Perhaps you were so fixated on the relationship that you neglected yourself and your wants and needs to some degree.
It's time to be yourself Dedicate yourself and put yourself first.
Devote yourself to your career, find a new hobby, go out, meet new people, travel to new places, sign up for a class, learn something new.
In all of this, once you decide to leave the toxic relationship behind, you will see the good sides of single life and prepare yourself for a fresh start.< /p>
4. Don't listen to what others say
Don't let the opinions of others rule your life.
You are the one who lives her life, arranging it the way she wants.
You are the smith of your own happiness and don't let anyone else take that away from you.
Even if that means to cut ties with some people, your happiness should come first.

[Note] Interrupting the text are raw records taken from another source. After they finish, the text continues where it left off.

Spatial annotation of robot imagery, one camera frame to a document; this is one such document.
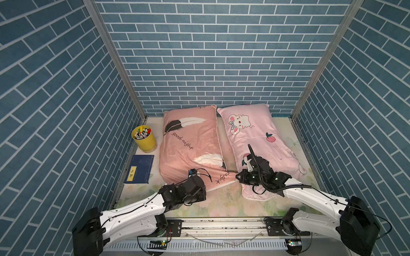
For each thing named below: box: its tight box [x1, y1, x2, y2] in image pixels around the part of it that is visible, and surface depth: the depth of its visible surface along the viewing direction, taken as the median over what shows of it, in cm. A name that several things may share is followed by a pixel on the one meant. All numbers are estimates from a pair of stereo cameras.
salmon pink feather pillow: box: [159, 104, 239, 192], surface depth 95 cm
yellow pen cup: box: [131, 124, 157, 154], surface depth 97 cm
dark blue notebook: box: [123, 154, 155, 184], surface depth 94 cm
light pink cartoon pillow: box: [217, 103, 308, 202], surface depth 98 cm

And remember: It doesn't matter how you act, people always talk.
5. Take it step by step
Once the idea of ending your relationship has crossed your mind, you don't need to take the big step right away to end things, especially if you're not sure what you really want.
A good way to deal with this is to give yourself some space to organize your feelings and make the right decision.< /p>
For example, you can spend a week with your family or friends.
This also gives you a little test run so you can see what you really want and how you feel if you don't come along as often are with your partner.
6. Looking for support
During difficult times we always need support and an unhappy relationship and wanting to break up is certainly a difficult time.
It is important that you are not alone in this chaos of thoughts and feelings.
Talk to your best friend and get advice from your favorite people.
You can ask your Ä ;Share your fears and experiences with people who feel the same way by joining a support group.
However, if your fears are very big; you can always turn to a psychotherapist who will surely be able to help you deal with your fears better.
If your partner is violent and you're afraid of breaking up because of it, contact social services and the police, and seek help from your family so you don't have to go through this hell alone.
7. Give yourself time
And in the end, it's important not to put too much pressure on yourself.
While for some people breaking up a long-term relationship or marriage is a piece of cake, for people with separation anxiety it seems to be the most difficult step in their life journey.
So take the time to find the best strategy to end the relationship without hurting yourself or your partner.
If possible, end the relationship on good terms to make it easier for you to do so and overcome the breakup as quickly as possible.
Bottom line: The fear of breakup forces people to stay in relationships that drain their energy and last spark of happiness.< /p>
Rather than get rid of the hell of a toxic relationship, people with separation anxiety fall further into it and deprive themselves of the opportunity to feel true love.
Separation anxiety can however, can be overcome.
With enough self-love and patience one can work miracles and thus reject the unhealthy relationship and take that leap towards a new love and a new, better life!